Athis booth In Kisumu, western Kenya, Walter Otieno plops dough balls into steaming pans. After a minute or two, the mosaic spheres, called mandazi, are ready for sale. But his customers may not be as full as they used to be. Mr Otieno halved his ‘African donut’, as the snack is also called, which he sold for ten Kenyan shillings (approximately eight us points) each.
“I had to do it to break even,” he explained. His ingredient costs skyrocketed. A 10-litre can of cooking oil costs Sh3,000, up from Sh2,000 in January; flour is two-thirds more expensive than it was a few months ago. Kenya’s annual food price growth hit a record high of 16% in October. The knock-on effect of Russia’s invasion of Ukraine exacerbated the impact of the regional drought.

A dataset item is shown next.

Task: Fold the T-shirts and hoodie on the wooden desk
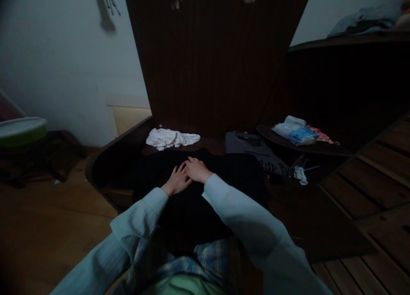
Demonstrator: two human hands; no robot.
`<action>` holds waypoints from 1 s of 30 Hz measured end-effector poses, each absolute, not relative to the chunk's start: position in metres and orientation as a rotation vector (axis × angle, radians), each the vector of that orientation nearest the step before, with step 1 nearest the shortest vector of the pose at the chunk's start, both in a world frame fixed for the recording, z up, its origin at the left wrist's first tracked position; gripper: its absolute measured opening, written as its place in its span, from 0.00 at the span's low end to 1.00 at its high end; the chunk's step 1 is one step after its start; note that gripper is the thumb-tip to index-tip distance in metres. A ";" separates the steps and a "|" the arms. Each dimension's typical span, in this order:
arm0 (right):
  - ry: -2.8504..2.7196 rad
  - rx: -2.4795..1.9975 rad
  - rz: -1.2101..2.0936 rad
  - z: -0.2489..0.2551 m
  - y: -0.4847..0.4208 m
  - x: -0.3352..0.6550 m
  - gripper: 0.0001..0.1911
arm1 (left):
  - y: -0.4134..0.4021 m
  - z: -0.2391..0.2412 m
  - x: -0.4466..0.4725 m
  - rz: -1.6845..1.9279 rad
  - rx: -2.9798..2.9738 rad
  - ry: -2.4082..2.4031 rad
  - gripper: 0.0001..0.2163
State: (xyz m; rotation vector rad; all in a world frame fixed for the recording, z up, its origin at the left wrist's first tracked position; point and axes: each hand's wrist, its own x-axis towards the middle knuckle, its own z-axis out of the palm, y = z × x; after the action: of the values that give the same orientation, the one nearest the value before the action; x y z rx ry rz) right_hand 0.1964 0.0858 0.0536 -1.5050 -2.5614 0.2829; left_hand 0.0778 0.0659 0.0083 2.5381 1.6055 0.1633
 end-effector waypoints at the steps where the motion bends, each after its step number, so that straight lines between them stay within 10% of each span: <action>1: -2.538 -1.547 0.293 0.047 0.094 0.194 0.21 | 0.065 0.009 0.080 0.160 2.533 1.612 0.25; 30: -2.015 -2.085 0.253 -0.004 0.130 0.271 0.42 | 0.104 0.011 -0.068 0.700 2.040 2.187 0.19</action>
State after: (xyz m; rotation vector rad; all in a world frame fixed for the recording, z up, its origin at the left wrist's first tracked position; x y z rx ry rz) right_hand 0.2707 0.1296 -0.0037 -2.0846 -2.0154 0.2533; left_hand -0.0683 0.1036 0.0106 2.0399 2.1867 0.7005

There are other examples elsewhere in the market. A milk seller holds up two plastic bottles. Two years ago 40 shillings could buy a liter. Today, he fills a half-liter bottle for the same price. Various fruits are sold in smaller bunches, traders say.
Estimated cost of food staples in sub-Saharan Africa has risen by almost a quarter since 2020 International Monetary Fund. Locally grown food prices have also soared. In Ghana, for example, the price of cassava has increased by almost 80%. Deflationary inflation is also on the rise. In South Africa, biltong (dried meat) is not as thick. In Uganda, street vendors have shrunk the rolox (“rolled egg”), which is more or less a vegetable omelet rolled in a pancake.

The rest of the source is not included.